If you should ever come across a bloat of hippos or a pride of lions when touring the Serengeti, consider yourself most fortunate. With that said, proceed with caution.
While you’re far more likely to encounter a “foreign transaction fee” when visiting an African nation than getting attacked by an animal, the following is a quick guide on how to handle encounters with the local wildlife, depending on the creature in question:
The thing about snakes is that the overwhelming majority of encounters that go bad are the result of humans catching the slithering creatures off-guard.
Watch where you step at all times, and be especially careful when grabbing onto tree limbs and other popular hang outs for snakes.
African elephants almost invariably take it easy in the presence of humans, but a mother elephant protecting her calf or a bull protecting his family can prove to be a real threat when coming at you full speed ahead.

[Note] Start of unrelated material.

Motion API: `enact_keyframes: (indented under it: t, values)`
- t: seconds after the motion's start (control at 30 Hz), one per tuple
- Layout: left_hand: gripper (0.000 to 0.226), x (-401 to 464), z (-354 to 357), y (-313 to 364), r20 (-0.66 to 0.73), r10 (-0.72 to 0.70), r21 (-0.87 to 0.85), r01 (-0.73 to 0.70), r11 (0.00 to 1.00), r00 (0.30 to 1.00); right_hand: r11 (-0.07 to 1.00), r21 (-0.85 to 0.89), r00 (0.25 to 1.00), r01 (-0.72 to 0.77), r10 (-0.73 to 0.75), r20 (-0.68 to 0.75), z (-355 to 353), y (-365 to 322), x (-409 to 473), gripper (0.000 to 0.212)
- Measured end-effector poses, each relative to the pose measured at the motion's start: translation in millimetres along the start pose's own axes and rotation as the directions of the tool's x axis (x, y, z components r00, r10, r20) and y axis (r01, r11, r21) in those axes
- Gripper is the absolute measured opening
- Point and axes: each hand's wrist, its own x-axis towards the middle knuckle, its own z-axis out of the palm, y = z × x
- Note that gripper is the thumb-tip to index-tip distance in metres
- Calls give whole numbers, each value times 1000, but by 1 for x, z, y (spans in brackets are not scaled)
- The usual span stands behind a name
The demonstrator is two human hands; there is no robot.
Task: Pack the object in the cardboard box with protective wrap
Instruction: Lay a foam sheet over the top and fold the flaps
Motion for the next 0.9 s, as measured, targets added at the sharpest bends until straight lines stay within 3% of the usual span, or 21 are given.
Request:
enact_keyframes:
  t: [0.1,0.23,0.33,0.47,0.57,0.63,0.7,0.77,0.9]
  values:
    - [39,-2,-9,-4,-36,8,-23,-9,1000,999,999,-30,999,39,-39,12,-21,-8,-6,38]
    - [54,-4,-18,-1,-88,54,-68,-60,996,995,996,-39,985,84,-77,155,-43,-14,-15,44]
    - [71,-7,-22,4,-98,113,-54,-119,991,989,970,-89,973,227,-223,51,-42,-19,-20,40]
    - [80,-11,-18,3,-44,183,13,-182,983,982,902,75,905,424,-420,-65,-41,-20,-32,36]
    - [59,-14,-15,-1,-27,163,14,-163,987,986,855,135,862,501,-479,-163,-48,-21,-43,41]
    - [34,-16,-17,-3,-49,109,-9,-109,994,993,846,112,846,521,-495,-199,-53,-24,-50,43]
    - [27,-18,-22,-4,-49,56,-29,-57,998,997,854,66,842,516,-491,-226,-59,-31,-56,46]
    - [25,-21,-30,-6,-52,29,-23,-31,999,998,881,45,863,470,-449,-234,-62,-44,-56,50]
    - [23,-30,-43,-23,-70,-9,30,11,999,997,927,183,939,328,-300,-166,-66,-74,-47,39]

The simple way to avoid getting hurt during an elephant encounter is to remain in a vehicle at all times.
Some people will spend a decade’s worth of accumulated Capital One Double Miles traveling to Africa for the chance to catch a glimpse of a pride of lions only to never see a single one (although there is a high probability you will find them).
If you’re lucky enough to come across wild lions, “relax max” :), as lion attacks are rare (besides, they usually rest for as much as 20 h/day).
With that said, if you ever find yourself challenged by one, make as much noise as possible and swing your arms wildly.
NB: Most lion attacks are what one calls “mock charges”, so you should be fine in the majority of cases.
Few charging animals look as intimidating as the rhino. While incredibly rare to come across in the wild, rhinos are easily provoked.
When observing rhinos on foot, always have a climbable tree close by. Escaping up into it is probably your best bet when avoiding a rhino attack.
Many people are surprised to learn that the hippopotamus kills more humans annually than all the big cats of Africa combined.
A simple rule to follow when encountering a hippo in the wild is to never get between it and the nearest lake or river, as they tend to escape into water when threatened.
Otherwise, stand your ground and try and remain still. Since hippos can outrun humans rather easily, resist the urge to flee.
Countless people take multiple trips to Africa in the hopes of encountering the exotic animals found there, and they very rarely leave disappointed.
If you are fortunate enough to experience a close encounter with African wildlife, make sure you stay safe at all times. After all, there’s really no point in experiencing such a thing if you won’t be alive to talk about it.